Sindicalistas sustentam que mínimo poderia ir além e chegar até mesmo a R$ 580

João Bosco Rabello

16 de fevereiro de 2011 | 20h21

São muitas as teses em sustentação a um salário mínimo maior de R$ 545. Nenhuma delas chamará a atenção do Planalto, mesmo que venham de sua base e de sindicalistas.

Pela simples razão de que o governo precisa demonstrar ao mercado um controle sobre sua base capaz de assegurar um mínimo cujo valor, de R$ 545, já virou referência de credibilidade para o ajuste fiscal.

Mas os sindicalistas mantêm a estratégia de insistir nos R$ 560 – e, em alguns casos, até mais que isso.
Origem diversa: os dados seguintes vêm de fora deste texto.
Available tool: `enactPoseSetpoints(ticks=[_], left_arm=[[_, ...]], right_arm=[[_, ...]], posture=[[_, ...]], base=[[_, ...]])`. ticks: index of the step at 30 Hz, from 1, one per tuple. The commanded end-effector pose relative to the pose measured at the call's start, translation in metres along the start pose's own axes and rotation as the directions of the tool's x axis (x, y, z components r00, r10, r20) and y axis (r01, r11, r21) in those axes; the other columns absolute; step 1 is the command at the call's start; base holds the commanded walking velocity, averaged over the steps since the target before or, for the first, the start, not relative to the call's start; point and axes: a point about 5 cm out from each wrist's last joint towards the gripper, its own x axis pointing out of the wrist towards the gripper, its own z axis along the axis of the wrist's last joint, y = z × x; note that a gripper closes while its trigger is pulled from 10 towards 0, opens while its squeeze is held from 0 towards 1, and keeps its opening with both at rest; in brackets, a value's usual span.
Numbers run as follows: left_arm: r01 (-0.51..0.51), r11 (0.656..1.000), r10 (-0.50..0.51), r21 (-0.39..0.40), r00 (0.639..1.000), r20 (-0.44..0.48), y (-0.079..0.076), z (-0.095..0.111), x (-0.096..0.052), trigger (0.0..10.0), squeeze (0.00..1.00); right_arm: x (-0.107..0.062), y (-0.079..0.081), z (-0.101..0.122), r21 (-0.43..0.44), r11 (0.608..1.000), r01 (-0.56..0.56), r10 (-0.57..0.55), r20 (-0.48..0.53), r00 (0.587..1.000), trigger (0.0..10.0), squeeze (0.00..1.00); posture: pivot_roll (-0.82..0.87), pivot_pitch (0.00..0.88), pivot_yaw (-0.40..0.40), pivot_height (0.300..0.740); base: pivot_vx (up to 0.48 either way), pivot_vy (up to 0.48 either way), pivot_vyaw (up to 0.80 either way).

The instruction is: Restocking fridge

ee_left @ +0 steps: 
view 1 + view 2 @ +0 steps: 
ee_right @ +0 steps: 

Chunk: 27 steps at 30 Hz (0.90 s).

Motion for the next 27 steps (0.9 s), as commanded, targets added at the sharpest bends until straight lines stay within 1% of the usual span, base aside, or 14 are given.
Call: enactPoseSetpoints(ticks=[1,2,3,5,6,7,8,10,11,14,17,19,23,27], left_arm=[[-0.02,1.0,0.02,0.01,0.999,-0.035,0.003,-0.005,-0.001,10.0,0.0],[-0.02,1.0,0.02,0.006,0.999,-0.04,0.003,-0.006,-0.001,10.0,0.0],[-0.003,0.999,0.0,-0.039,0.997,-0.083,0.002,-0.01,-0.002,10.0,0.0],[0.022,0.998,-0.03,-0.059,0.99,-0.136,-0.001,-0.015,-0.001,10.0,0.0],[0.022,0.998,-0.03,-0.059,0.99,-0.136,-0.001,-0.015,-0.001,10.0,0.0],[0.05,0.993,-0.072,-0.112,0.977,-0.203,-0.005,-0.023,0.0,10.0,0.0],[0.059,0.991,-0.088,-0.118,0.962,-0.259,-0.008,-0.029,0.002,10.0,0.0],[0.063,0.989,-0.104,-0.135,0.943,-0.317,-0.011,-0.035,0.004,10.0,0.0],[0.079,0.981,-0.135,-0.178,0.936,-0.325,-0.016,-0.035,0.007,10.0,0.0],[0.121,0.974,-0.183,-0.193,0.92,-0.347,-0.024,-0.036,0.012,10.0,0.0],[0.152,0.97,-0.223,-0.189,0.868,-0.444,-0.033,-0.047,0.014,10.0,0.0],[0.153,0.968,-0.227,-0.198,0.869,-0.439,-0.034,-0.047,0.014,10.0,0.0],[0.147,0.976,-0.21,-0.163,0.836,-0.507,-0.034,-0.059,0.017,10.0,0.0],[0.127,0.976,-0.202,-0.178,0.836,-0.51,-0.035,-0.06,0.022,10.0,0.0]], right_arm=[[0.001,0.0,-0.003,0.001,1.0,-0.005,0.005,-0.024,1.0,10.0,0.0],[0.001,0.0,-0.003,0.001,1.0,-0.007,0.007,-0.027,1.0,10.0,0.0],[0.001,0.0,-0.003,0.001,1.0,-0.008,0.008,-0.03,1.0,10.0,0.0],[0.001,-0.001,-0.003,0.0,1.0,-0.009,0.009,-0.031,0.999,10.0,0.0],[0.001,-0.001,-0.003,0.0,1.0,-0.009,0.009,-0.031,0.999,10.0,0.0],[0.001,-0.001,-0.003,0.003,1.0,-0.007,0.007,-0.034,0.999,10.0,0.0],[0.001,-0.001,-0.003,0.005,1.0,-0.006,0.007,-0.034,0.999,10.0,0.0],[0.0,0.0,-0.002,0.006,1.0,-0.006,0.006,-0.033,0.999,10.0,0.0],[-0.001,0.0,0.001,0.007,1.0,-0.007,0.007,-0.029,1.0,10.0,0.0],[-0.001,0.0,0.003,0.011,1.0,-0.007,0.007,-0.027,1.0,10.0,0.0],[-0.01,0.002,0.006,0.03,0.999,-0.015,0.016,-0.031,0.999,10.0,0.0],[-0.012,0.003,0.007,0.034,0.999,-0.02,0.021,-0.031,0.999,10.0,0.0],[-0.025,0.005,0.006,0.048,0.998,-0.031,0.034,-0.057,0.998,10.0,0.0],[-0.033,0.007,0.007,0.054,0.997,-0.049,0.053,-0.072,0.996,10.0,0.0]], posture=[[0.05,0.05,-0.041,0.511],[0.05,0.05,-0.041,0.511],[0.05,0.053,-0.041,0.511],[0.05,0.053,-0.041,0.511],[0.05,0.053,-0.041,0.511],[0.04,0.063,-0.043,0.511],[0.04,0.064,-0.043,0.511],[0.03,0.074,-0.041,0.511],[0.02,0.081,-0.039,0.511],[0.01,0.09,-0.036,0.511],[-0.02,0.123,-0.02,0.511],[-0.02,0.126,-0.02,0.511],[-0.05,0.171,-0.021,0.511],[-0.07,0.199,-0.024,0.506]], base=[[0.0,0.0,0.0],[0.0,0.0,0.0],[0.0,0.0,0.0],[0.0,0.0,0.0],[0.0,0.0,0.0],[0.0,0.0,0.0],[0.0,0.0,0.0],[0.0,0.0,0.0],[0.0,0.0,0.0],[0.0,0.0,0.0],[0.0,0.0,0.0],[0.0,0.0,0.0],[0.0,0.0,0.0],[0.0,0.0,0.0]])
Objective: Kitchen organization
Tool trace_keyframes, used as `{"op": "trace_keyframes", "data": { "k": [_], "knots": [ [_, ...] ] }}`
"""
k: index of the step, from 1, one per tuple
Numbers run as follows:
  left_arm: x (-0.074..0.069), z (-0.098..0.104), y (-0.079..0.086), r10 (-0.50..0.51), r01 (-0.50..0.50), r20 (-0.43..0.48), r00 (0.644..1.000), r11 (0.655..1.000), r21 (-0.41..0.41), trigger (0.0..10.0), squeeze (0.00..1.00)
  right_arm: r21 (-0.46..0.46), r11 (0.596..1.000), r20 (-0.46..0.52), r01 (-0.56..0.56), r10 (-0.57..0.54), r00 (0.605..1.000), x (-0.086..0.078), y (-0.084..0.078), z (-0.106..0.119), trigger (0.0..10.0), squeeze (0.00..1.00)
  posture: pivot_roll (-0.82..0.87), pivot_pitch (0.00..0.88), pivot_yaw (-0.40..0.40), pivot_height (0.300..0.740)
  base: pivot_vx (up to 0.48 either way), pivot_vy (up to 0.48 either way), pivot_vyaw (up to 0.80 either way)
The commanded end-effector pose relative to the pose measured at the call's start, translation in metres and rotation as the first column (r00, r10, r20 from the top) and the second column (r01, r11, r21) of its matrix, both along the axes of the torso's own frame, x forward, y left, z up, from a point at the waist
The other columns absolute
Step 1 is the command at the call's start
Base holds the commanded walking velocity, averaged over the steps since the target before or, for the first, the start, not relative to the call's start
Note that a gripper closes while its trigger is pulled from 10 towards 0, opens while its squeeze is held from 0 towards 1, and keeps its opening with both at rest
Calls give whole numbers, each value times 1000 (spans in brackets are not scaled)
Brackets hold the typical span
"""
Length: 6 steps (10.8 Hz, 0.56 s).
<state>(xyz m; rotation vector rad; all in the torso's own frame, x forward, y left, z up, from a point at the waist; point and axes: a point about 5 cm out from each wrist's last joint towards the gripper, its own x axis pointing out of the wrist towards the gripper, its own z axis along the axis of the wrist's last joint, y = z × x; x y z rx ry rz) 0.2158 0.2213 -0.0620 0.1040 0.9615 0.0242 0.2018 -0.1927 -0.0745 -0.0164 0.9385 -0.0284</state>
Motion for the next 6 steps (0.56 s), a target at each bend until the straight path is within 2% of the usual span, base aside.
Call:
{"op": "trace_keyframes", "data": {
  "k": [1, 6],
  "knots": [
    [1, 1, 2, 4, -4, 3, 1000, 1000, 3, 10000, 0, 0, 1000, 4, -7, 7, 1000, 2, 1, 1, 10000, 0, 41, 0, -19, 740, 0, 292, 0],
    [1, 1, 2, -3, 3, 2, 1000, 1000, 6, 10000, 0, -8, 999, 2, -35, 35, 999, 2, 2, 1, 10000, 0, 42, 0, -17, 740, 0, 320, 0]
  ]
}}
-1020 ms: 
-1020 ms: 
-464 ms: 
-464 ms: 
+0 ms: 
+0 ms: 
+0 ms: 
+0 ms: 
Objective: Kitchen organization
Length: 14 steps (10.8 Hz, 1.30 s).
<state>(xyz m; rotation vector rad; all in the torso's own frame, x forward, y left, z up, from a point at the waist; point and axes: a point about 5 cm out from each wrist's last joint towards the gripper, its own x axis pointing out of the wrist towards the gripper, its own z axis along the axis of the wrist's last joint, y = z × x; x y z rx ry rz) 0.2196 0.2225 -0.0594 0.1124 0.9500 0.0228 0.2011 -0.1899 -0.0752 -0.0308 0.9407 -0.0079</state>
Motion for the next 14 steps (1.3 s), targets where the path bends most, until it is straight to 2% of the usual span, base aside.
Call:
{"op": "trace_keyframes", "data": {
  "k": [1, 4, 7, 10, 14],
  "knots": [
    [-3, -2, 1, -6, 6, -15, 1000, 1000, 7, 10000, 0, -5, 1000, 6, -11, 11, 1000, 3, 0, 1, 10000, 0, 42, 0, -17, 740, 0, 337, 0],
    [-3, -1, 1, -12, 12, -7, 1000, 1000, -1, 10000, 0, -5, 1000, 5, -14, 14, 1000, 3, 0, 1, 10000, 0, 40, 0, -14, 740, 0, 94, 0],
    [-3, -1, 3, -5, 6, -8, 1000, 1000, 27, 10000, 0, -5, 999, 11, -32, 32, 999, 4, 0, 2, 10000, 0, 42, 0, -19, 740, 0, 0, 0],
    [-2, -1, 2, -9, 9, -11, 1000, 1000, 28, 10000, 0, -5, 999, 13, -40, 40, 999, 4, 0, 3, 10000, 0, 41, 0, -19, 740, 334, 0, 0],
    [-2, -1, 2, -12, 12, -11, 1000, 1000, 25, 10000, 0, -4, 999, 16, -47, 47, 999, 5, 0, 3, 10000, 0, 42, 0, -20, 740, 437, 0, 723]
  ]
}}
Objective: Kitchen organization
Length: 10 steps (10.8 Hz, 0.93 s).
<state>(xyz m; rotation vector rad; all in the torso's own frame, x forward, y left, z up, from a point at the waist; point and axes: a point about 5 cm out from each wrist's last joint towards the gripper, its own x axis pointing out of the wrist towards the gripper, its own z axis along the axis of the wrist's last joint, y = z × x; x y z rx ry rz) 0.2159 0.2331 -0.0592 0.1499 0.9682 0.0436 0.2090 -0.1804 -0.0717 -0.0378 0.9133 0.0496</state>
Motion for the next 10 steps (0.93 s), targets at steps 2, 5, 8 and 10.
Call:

O presidente da Central Geral dos Trabalhadores do Brasil, Antonio Neto, assegura que o governo poderia ir além e bancar os  R$ 560, se quisesse, ou até mesmo R$ 580, sem prejuízos.

Ele diz que a afirmação se sustenta em dados do Ipea, Banco Central e Dieese.

“Bastaria baixar 1 ponto na taxa Selic e haveria mais R$ 15 bilhões no orçamento. Para cada real investido no mínimo haveria  retorno de 0,56 centavos para os cofres públicos investidos na área social”.

 O sindicalista aponta contradições nos governos Lula e Dilma.

“Quando o acordo foi feito com Lula, a meta era o crescimento, a baixa de juros, o aumento de salários e investimentos. Hoje, o governo propõe aumento dos juros, corte de investimentos e redução de salários”, diz.